FIG. 2 shows drought resistance identification of transgenic rice in example 3 of the present invention. Wherein:
FIG. 2A is a comparison of the phenotypes of ZH17 and ZH17-OER before and after 20% PEG treatment;
FIGS. 2B and 2C show the survival rate and plant height of ZH17 and ZH17-OER, respectively, after recovery from stress treatment.
FIG. 3 shows drought resistance identification of transgenic wheat in example 3 of the present invention. Wherein:
FIG. 3A is a comparison of the phenotypes of Fielder and Fielder-OEW before and after drought treatment;
FIGS. 3B-E are comparisons of plant height, chlorophyll a, chlorophyll B and carotenoid content of Fielder and Fielder-OEW, respectively, after recovery from drought treatment;
FIG. 3F is a comparison of Fielder and Fielder-OEW spike phenotype after recovery from drought treatment;
FIGS. 3G-H are the ear length and spikelet number survey analysis of Fielder and Fielder-OEW, respectively, after drought recovery.
Detailed Description
The present invention will be described in detail with reference to specific examples. The following examples will assist those skilled in the art in further understanding the invention, but are not intended to limit the invention in any way. It should be noted that variations and modifications can be made by persons skilled in the art without departing from the spirit of the invention. All falling within the scope of the present invention.

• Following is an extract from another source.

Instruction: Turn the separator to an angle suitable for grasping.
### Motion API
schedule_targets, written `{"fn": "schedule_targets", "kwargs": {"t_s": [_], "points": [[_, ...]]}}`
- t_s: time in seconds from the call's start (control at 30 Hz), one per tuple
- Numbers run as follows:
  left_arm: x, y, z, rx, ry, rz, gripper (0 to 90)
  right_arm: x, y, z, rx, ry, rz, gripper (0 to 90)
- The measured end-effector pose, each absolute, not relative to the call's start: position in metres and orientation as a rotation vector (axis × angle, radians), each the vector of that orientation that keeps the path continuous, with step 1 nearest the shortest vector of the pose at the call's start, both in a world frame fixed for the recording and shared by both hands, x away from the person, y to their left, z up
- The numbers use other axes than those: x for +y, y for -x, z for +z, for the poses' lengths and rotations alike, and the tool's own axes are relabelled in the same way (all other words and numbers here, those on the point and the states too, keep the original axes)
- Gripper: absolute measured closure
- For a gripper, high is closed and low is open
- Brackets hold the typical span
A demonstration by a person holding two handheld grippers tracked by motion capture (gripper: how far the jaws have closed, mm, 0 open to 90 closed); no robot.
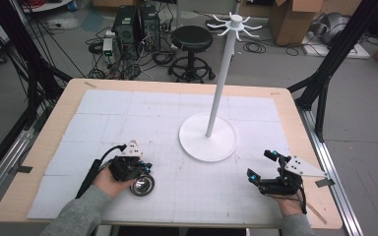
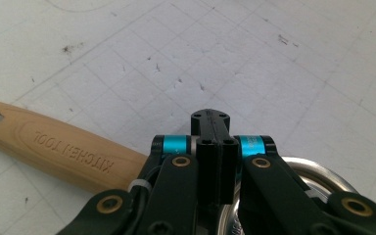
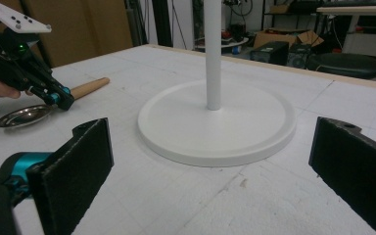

The experimental procedures used in the following examples are, unless otherwise specified, conventional procedures used by those skilled in the art.
Example 1
Wheat TaHAL3-7A gene clone, vector construction and genetic transformation
The wheat TaHAL3-7A gene provided by the invention is cloned from a wheat sequencing variety Chinese spring by taking a rice OsHAL3 protein sequence as a reference and combining with PCR amplification sequencing verification through bioinformatics analysis. The cDNA of Chinese spring is used as a template for amplification, a target segment is recovered and is respectively subjected to homologous recombination and connection reaction with a vector, and a positive cloning vector is finally obtained through colony PCR and sequencing verification, wherein pUbi is TaHAL3 (OER for short, transformed rice) and pUbi is TaHAL3 (OEW for short, transformed wheat). The agrobacterium-mediated method is utilized to respectively transform the flower 17 (ZH17 for short) in the rice receptor material and the wheat receptor material Fielder.
Example 2
Analysis of expression level of TaHAL3-7A gene in transgenic line
The specific primers of the TaHAL3 gene are utilized to identify the transgenic plants of rice and wheat by the conventional PCR technology, and positive transgenic strains are obtained by screening. Taking the leaf of the positive transgenic plant, extracting RNA by using a TaKaRa Total RNA kit, and carrying out reverse transcription by using oligo (dT) as a primer to synthesize cDNA. The relative expression quantity of the TaHAL3 gene in the transgenic rice and the wheat is detected by fluorescent quantitative PCR, and three biological repeats are arranged in each strain. Wherein, the reference genes in the rice and the wheat are Osubiquitin and TaGAPDH genes respectively.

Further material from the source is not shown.